This is very good post. The real question that has not explicitly been asked is the following:
How can utility be maximised when there is no maximum utility?
The answer of course is that it can't.
Some of the ideas that are offered as solutions or approximations of solutions are quite clever, but because for any agent you can trivially construct another agent who will perform better and there is no metrics other than utility itself for determining how much better an agent is than another agent, solutions aren't even interesting here. Trying to find limits such as storage capacity or computing power is only avoiding the real problem.
These are simply problems that have no solutions, like the problem of finding the largest integer has no solution. You can get arbitrarily close, but that's it.
And since I'm at it, let me quote another limitation of utility I very recently wrote about in a comment to Pinpointing Utility:
Assuming you assign utility to lifetime as a function of life quality in such a way that for any constant quality longer life has strictly higher (or lower) utility than shorter life, then either you can't assign any utility to actually infinite immortality, or you can't differentiate between higher-quality and lower-quality immortality, or you can't represent utility as a real number.
Suppose that you die, and God offers you a deal.

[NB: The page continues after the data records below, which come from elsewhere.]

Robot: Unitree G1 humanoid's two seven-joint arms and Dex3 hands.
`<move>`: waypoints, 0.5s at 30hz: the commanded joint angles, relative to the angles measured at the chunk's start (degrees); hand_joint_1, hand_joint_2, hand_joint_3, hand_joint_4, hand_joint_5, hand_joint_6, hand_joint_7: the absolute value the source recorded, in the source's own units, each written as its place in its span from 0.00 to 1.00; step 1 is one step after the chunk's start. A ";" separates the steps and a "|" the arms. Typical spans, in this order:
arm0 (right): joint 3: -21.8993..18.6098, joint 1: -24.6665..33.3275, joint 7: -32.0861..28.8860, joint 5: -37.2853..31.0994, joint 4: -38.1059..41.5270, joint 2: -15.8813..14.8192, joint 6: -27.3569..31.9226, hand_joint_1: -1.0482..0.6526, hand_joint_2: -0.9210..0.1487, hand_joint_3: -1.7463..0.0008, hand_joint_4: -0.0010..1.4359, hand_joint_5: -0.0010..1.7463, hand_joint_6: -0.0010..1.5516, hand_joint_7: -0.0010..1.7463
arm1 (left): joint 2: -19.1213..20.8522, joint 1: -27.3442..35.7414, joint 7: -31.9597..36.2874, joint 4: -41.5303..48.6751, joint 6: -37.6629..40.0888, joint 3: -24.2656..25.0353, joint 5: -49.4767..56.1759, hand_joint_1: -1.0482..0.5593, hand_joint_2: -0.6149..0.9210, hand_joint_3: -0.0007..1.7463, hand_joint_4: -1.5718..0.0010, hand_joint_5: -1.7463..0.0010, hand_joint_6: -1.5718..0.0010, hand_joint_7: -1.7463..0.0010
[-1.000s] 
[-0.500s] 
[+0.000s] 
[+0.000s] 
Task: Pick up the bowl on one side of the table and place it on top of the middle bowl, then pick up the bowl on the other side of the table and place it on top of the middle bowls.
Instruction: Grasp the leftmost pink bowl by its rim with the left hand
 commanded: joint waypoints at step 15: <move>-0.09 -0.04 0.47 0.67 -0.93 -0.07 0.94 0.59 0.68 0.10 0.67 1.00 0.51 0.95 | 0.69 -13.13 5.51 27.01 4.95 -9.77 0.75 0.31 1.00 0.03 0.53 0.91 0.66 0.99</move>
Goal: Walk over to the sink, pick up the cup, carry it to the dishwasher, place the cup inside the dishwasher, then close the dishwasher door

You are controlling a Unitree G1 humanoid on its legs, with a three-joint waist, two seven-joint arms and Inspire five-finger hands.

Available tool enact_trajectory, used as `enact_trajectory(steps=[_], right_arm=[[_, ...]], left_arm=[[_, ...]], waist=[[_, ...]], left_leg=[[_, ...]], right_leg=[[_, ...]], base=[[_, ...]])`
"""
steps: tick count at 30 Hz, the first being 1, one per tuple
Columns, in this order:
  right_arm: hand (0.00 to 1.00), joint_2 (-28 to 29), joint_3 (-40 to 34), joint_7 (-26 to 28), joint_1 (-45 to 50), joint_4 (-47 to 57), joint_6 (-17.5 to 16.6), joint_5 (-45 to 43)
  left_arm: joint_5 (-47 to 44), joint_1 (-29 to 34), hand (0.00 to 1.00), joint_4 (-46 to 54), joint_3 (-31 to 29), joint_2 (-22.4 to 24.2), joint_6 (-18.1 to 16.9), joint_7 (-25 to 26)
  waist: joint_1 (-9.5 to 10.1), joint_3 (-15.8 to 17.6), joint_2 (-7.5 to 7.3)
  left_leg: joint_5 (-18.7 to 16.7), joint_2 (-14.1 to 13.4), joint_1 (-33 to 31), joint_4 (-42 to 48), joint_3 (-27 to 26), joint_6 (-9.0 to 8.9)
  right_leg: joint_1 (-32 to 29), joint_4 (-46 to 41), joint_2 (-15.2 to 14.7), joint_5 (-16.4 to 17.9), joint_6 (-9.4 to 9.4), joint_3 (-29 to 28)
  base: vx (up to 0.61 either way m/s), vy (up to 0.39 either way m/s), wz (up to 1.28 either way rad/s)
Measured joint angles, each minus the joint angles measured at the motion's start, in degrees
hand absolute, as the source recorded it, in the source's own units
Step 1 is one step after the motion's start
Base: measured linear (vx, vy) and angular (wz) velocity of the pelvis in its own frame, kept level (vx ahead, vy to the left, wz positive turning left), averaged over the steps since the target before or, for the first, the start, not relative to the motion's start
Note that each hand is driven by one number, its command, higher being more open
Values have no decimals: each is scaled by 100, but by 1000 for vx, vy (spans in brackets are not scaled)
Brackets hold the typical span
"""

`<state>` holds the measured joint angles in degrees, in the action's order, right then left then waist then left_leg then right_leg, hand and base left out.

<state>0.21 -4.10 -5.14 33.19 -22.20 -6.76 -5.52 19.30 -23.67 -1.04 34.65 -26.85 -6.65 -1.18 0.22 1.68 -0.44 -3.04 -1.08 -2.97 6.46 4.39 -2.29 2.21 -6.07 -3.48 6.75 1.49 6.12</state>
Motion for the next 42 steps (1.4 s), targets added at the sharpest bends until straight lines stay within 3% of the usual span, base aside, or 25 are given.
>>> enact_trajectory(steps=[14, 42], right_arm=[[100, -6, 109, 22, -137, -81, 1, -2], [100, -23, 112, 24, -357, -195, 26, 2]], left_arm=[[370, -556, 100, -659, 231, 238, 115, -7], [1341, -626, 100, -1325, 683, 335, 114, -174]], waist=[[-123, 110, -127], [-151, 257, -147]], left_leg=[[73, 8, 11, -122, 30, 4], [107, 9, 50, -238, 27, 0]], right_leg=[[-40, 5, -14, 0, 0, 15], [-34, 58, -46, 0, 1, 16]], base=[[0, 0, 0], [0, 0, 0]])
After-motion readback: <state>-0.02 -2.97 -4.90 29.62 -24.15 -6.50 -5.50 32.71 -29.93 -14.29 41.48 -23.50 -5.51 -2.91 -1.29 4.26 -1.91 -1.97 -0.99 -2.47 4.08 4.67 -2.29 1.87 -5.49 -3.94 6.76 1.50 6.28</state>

You can spend 1 day in Hell, and he will give you 2 days in Heaven, and then you will spend the rest of eternity in Purgatory (which is positioned exactly midway in utility between heaven and hell). You decide that it's a good deal, and accept. At the end of your first day in Hell, God offers you the same deal: 1 extra day in Hell, and you will get 2 more days in Heaven. Again you accept. The same deal is offered at the end of the second day.
This isn't a paradox about unbounded utility functions but a paradox about how to do decision theory if you expect to have to make infinitely many decisions. Because of the possible failure of the ability to exchange limits and integrals, the expected utility of a sequence of infinitely many decisions can't in general be computed by summing up the expected utility of each decision separately.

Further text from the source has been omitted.